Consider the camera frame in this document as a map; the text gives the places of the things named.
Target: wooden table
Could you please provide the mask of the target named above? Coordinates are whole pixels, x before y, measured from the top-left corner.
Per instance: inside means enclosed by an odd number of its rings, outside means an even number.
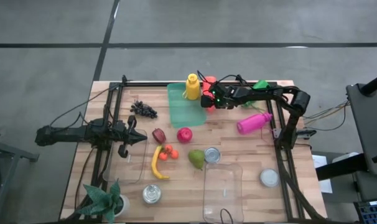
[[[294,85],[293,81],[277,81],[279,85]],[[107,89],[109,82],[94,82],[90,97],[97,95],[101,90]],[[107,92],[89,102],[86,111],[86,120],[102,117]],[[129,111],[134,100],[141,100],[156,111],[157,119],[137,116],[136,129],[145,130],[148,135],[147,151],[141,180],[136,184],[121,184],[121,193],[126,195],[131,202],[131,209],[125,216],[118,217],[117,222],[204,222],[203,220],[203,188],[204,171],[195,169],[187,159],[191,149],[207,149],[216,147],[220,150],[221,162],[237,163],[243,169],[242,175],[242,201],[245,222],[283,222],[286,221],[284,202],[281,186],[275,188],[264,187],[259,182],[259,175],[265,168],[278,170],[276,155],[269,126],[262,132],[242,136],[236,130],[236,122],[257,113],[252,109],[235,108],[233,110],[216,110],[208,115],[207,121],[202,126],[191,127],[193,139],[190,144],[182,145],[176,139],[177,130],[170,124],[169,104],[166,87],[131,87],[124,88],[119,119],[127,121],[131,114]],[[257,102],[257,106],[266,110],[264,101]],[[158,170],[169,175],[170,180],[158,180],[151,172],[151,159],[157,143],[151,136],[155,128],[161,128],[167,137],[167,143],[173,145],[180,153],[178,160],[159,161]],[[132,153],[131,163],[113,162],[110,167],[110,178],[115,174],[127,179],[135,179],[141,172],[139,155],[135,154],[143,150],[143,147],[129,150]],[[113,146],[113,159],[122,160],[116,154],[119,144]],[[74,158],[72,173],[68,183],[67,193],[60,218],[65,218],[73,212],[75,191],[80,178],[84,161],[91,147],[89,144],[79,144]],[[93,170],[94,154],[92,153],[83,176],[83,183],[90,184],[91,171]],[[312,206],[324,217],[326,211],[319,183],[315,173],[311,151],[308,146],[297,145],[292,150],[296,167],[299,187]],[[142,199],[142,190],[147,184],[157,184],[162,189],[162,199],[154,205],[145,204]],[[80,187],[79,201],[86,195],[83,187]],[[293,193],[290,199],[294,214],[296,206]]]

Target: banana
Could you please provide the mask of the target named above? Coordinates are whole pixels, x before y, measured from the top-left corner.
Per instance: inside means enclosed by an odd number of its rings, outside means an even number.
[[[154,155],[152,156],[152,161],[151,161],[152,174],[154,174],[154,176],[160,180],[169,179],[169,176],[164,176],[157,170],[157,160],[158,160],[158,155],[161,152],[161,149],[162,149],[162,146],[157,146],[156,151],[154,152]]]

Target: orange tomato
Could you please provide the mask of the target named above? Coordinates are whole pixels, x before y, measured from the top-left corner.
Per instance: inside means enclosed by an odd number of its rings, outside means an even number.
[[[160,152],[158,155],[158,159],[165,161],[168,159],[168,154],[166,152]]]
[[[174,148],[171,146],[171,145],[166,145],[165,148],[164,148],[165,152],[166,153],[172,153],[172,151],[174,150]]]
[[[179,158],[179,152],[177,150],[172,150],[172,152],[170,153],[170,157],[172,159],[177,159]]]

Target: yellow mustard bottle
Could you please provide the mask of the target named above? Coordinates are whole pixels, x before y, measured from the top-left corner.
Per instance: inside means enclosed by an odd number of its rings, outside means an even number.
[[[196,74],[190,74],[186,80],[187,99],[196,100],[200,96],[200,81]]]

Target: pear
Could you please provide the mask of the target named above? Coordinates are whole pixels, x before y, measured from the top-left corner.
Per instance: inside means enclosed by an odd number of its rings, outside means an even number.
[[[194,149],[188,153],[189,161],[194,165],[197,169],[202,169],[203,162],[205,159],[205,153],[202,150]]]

- - - - -

» Your assignment:
Would you retype the listing above exactly, omitting its pictures?

» Your response:
Consider the camera frame in this document as a map; the text gives the places of the things named.
Target: wooden table
Could you please provide the mask of the target named above? Coordinates are whole pixels, x before y, measured from the top-left corner.
Per instance: inside means enclosed by an odd number of its rings, outside means an even number.
[[[294,85],[293,81],[277,81],[279,85]],[[107,89],[109,82],[94,82],[90,97],[97,95],[101,90]],[[107,92],[89,102],[86,111],[86,120],[102,117]],[[129,111],[134,100],[141,100],[156,111],[157,119],[137,116],[136,129],[145,130],[148,135],[147,151],[141,180],[136,184],[121,184],[121,193],[126,195],[131,202],[131,209],[125,216],[118,217],[117,222],[204,222],[203,220],[203,188],[204,171],[195,169],[187,159],[191,149],[207,149],[216,147],[220,150],[221,162],[237,163],[243,169],[242,175],[242,201],[245,222],[283,222],[286,221],[284,202],[281,186],[275,188],[264,187],[259,182],[259,175],[265,168],[278,170],[276,155],[269,126],[262,132],[242,136],[236,130],[236,122],[257,113],[252,109],[235,108],[233,110],[216,110],[208,115],[207,121],[202,126],[191,127],[193,139],[190,144],[182,145],[176,139],[177,130],[170,124],[169,104],[166,87],[131,87],[124,88],[119,119],[127,121],[131,114]],[[257,102],[257,106],[266,110],[264,101]],[[158,170],[169,175],[170,180],[158,180],[151,172],[151,159],[157,143],[151,136],[155,128],[161,128],[167,137],[167,143],[173,145],[180,153],[178,160],[159,161]],[[132,153],[131,163],[113,162],[110,167],[110,178],[115,174],[127,179],[135,179],[141,172],[139,155],[135,154],[143,150],[143,147],[129,150]],[[113,146],[113,159],[122,160],[116,154],[119,144]],[[74,158],[72,173],[68,183],[67,193],[60,218],[65,218],[73,212],[75,191],[80,178],[84,161],[91,147],[89,144],[79,144]],[[93,170],[94,154],[92,153],[83,176],[83,183],[90,184],[91,171]],[[312,206],[324,217],[326,211],[319,183],[315,173],[311,151],[308,146],[297,145],[292,150],[296,167],[299,187]],[[142,199],[142,190],[147,184],[157,184],[162,189],[162,199],[154,205],[145,204]],[[80,187],[79,201],[86,195],[83,187]],[[293,193],[290,199],[294,214],[296,206]]]

Target: banana
Could you please provide the mask of the target named above? Coordinates are whole pixels, x before y, measured from the top-left corner.
Per instance: inside means enclosed by an odd number of its rings, outside means an even number.
[[[154,155],[152,156],[152,161],[151,161],[152,174],[154,174],[154,176],[160,180],[169,179],[169,176],[164,176],[157,170],[157,160],[158,160],[158,155],[161,152],[161,149],[162,149],[162,146],[157,146],[156,151],[154,152]]]

Target: orange tomato
Could you please provide the mask of the target named above? Coordinates are whole pixels, x before y, measured from the top-left corner.
Per instance: inside means enclosed by an odd number of its rings, outside means an even number.
[[[160,152],[158,155],[158,159],[165,161],[168,159],[168,154],[166,152]]]
[[[174,148],[171,146],[171,145],[166,145],[165,148],[164,148],[165,152],[166,153],[172,153],[172,151],[174,150]]]
[[[179,158],[179,152],[177,150],[172,150],[172,152],[170,153],[170,157],[172,159],[177,159]]]

Target: yellow mustard bottle
Could you please provide the mask of the target named above? Coordinates are whole pixels, x before y, measured from the top-left corner.
Per instance: inside means enclosed by an odd number of its rings, outside means an even number.
[[[196,74],[190,74],[186,80],[187,99],[196,100],[200,96],[200,81]]]

Target: pear
Could you please provide the mask of the target named above? Coordinates are whole pixels, x before y, measured from the top-left corner.
Per instance: inside means enclosed by an odd number of its rings, outside means an even number.
[[[194,149],[188,153],[189,161],[194,165],[197,169],[202,169],[203,162],[205,159],[205,153],[202,150]]]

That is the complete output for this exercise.